Data excerpts
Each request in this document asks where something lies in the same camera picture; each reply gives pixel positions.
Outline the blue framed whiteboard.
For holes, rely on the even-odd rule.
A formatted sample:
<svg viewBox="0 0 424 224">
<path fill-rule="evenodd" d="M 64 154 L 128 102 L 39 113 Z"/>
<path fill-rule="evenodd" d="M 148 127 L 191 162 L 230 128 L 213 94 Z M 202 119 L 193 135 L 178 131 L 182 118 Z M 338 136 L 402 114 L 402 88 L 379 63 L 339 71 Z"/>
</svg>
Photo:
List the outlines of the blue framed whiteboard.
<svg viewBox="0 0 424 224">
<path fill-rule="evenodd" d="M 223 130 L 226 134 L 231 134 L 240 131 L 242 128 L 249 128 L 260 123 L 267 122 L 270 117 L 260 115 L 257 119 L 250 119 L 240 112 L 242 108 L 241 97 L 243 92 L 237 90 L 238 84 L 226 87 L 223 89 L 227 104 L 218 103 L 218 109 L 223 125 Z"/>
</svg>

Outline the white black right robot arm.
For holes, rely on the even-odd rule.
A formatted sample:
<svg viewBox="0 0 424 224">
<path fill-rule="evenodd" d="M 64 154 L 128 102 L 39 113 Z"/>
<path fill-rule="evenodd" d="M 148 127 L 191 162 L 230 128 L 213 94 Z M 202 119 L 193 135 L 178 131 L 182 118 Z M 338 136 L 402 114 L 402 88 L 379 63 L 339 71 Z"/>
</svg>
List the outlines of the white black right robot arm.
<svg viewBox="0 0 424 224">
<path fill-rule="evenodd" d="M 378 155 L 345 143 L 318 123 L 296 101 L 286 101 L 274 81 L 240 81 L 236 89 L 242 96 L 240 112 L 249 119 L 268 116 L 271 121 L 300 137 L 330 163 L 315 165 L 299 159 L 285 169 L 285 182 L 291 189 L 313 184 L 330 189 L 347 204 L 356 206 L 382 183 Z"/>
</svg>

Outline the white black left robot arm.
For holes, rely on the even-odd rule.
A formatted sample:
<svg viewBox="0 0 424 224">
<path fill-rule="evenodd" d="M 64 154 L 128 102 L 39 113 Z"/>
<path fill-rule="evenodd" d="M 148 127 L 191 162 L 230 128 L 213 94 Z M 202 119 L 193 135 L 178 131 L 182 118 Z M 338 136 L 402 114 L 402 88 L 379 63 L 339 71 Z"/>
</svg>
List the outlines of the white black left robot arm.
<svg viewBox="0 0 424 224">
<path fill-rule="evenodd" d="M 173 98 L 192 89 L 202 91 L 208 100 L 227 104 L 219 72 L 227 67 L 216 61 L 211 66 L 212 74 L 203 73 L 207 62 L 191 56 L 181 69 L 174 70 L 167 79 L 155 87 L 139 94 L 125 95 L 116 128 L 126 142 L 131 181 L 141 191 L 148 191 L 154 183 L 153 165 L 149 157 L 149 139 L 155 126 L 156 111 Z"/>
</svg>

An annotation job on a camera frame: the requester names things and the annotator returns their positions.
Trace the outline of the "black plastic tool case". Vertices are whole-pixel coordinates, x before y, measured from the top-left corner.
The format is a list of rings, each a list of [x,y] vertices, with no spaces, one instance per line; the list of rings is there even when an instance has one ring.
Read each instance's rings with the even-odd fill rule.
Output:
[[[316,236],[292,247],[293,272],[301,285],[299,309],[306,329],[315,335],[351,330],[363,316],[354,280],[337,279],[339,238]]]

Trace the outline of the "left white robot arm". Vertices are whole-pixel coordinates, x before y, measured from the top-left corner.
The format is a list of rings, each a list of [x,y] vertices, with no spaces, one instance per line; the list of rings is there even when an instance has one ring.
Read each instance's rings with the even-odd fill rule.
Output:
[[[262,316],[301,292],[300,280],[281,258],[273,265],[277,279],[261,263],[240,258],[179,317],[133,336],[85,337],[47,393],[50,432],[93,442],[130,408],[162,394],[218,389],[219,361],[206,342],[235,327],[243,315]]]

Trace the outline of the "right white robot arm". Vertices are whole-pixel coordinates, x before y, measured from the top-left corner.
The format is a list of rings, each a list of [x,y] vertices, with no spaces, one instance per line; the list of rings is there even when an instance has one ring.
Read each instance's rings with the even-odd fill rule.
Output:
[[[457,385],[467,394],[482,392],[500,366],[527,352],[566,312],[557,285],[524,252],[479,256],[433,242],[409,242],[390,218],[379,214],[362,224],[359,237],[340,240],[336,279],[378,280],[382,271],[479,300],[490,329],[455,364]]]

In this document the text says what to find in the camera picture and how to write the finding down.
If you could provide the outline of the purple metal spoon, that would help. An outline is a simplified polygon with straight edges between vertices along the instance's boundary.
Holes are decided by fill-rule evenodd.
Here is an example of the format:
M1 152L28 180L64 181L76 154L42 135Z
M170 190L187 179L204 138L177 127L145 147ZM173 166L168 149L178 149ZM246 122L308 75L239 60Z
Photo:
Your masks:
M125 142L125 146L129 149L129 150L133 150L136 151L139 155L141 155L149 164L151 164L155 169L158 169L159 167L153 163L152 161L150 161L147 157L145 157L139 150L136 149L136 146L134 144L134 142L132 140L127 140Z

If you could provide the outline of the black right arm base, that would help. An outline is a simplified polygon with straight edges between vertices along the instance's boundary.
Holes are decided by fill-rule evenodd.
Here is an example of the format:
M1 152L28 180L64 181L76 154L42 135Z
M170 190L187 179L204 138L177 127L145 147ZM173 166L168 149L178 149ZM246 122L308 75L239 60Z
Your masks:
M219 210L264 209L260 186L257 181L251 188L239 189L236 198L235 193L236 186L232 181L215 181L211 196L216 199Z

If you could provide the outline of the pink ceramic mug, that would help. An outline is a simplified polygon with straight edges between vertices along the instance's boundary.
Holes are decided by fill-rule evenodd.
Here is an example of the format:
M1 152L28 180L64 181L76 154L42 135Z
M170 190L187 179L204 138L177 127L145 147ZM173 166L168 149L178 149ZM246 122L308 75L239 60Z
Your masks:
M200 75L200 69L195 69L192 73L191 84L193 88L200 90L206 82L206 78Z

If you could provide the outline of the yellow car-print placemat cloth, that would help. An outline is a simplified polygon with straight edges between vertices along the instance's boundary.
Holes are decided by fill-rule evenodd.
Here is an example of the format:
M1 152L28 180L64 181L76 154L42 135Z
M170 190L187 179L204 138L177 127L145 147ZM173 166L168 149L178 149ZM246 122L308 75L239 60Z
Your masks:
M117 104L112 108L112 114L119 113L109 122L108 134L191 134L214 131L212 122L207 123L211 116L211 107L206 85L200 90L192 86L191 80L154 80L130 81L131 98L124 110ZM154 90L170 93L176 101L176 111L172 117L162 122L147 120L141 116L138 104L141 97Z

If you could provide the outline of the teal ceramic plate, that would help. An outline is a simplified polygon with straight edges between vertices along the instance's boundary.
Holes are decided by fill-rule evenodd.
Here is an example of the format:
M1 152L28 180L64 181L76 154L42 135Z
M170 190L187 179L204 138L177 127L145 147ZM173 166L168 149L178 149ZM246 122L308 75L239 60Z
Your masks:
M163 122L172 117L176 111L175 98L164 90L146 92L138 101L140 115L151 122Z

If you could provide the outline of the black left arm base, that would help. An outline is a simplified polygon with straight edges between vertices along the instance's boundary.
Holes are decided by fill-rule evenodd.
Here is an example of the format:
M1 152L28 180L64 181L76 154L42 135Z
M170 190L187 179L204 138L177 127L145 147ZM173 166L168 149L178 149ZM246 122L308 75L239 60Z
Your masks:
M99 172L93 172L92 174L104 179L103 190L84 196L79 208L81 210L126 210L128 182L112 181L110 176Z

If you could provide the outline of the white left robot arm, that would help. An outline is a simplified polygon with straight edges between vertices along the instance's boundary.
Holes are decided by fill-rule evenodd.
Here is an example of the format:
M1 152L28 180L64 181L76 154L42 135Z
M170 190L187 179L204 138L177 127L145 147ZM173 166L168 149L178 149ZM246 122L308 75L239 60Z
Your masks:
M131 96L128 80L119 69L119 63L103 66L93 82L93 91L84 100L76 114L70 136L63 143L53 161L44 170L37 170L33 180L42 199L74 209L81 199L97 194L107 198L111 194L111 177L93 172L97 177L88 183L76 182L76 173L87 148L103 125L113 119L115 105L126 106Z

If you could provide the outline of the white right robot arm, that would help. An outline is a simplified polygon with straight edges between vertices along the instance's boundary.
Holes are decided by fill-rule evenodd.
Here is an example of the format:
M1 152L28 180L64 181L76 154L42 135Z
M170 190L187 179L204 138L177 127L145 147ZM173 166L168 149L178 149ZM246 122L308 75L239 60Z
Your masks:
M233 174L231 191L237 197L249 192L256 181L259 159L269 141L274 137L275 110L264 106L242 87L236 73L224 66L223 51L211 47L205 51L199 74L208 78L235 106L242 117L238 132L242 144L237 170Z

==

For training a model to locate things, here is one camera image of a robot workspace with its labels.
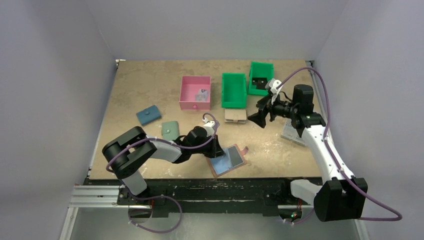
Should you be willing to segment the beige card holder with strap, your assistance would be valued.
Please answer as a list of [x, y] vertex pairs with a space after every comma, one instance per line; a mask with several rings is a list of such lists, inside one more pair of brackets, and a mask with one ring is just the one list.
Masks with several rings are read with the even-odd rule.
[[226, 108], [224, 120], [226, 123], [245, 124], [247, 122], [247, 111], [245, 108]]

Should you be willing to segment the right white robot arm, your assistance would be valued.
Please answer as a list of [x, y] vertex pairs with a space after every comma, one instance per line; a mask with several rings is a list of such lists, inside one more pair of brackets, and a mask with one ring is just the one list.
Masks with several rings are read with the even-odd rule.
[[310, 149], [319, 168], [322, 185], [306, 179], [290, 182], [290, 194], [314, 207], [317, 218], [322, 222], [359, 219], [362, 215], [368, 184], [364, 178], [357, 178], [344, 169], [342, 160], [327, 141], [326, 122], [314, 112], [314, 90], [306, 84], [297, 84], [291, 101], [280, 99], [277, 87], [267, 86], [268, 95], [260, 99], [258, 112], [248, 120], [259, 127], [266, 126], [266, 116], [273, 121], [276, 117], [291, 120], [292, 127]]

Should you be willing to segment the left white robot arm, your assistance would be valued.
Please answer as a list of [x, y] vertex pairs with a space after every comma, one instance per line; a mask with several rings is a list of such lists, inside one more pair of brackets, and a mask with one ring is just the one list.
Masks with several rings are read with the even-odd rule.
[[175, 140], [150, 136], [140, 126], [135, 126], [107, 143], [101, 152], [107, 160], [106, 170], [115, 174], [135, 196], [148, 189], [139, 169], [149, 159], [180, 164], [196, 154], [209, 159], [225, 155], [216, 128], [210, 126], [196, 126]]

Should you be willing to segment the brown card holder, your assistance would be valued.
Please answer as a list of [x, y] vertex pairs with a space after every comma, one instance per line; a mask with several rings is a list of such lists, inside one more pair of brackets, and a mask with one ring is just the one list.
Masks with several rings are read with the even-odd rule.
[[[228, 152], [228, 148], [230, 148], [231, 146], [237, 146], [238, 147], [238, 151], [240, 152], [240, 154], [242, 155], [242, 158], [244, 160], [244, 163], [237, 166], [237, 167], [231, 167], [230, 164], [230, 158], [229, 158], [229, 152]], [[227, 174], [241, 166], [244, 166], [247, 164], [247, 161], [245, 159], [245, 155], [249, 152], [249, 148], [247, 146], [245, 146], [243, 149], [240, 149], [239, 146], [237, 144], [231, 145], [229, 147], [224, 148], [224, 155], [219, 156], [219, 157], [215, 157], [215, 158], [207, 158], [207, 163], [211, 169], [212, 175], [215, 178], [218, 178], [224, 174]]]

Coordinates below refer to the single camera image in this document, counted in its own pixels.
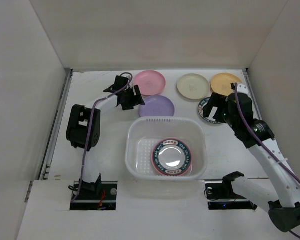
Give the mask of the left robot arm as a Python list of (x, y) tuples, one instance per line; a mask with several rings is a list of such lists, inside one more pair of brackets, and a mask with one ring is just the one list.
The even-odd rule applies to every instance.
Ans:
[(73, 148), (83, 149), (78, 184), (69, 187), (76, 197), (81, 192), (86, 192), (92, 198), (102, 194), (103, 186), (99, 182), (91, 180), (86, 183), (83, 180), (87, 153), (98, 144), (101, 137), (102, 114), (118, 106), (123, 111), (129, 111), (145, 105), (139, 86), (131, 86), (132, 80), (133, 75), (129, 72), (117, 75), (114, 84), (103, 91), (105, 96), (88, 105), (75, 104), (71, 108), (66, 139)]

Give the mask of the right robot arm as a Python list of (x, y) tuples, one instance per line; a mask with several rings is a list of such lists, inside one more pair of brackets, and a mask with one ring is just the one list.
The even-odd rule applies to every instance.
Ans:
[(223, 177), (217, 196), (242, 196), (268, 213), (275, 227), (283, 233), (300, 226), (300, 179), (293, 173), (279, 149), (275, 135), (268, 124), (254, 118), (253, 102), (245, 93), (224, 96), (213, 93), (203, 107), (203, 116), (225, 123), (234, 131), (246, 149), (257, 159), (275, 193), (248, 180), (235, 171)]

• **Instructions for the task**:
The lines in the entries above that carry the word "whole" must be copied.

• **Result for this task**:
Trace the outline of the "black plastic tool case". Vertices are whole-pixel coordinates, x before y, measured from the top-left corner.
Trace the outline of the "left white robot arm". Vertices are whole-pixel coordinates, x before y, measured from the top-left corner.
Trace the outline of the "right white robot arm". Vertices are whole-pixel coordinates, x before y, measured from the top-left corner.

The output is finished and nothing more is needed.